Casetta Rossa: con gli Orti Insorti si torna a parlare di sostenibilità e cibo biologico

Uno spettacolo teatrale con ingresso a baratto e scenografia riutilizzabile per il giardino di casa. Tutto questo è “Orti Insorti” il monologo di Elena Guerrini

Casetta Verde,il laboratorio nato in seno a Casetta Rossa spa, si supera. E porta in scena uno spettacolo teatrale, nel parco di Cavallo Pazzo, dove l’ingresso e rigorosamente “a baratto” e la scenografia è a disposizione degli spettatori. Tutto questo è “Orti Insorti”, il monologo realizzato da Elena Guerrini che “affronta con serietà e ironia temi legati all'ambiente, all'agricoltura biologica, al cibo sano, alla decrescita felice e alle lotte contadine – si legge nella nota inviataci - strizzando l'occhio alle forme di economia più primordiali” come quello del baratto. “In cambio della performance artistica di Elena Guerrini– spiegano gli organizzatori - il pubblico è invitato ad assistere allo spettacolo portando in dono un prodotto, possibilmente della terra, come olio, vino, formaggio, marmellata e così via”.

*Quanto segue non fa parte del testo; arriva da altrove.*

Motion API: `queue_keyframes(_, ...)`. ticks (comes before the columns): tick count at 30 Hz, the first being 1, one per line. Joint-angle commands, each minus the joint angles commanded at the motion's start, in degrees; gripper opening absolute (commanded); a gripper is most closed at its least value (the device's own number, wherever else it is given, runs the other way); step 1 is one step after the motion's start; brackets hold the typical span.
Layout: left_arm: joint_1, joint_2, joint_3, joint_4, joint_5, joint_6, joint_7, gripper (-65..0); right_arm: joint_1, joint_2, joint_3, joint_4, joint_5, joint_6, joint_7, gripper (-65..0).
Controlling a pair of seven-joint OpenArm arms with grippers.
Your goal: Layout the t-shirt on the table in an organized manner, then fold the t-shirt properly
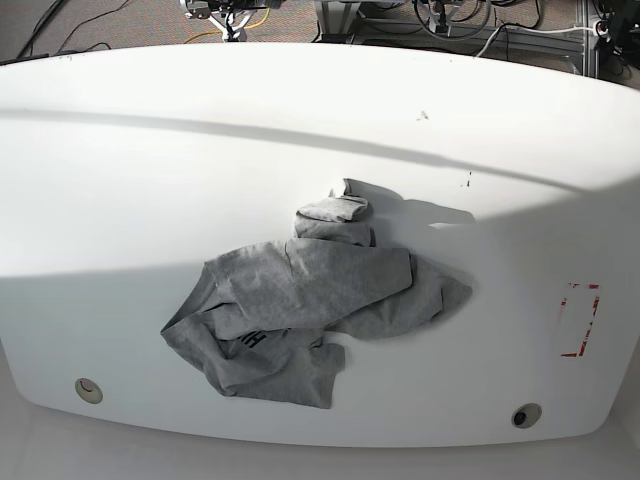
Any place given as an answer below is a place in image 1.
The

Ma la particolarità di Orti Insorti, non è legata solo al baratto. Infatti il monologo, che avrà inizio alle ore 18.30 in via Magnaghi, “è soltanto la parte centrale di un progetto più articolato – poiché – a precedere, accompagnare e concludere l'esibizione dell'attrice – che porta in giro il suo spettacolo dal 2007 - c'è tutto il lavoro dei partecipanti all'iniziativa di Casetta Verde ‘Costruiamo il teatro fuori dal teatro’, che abbraccia i temi del riutilizzo, dell'autocostruzione, della partecipazione e della condivisione degli spazi pubblici, con creatività e sensibilità artistica”.

“I residenti sono inoltre chiamati a contribuire alla realizzazione della scenografia, utilizzando materiale di recupero come pallet, bottiglie di plastica, lattine, e potranno farlo – ci spiegano telefonicamente gli organizzatori – presentandosi sabato mattina nel parco di Cavallo Pazzo”. Dopodichè, poiché il tema del riutilizzo è particolarmente caro a Casetta Verde, si ricorda che “gli spettatori,se lo desiderano, potranno portarsi via il pezzetto della scenografia che più gli piace, per sistemarlo nel proprio spazio privato o ancor meglio nel giardino condominiale. In questo modo la scenografia appartiene un po' a tutti, da chi la costruisce a chi se ne prende cura”. L’iniziativa, si svolgerà all’interno della Festa della Cultura di sabato 15 giugno.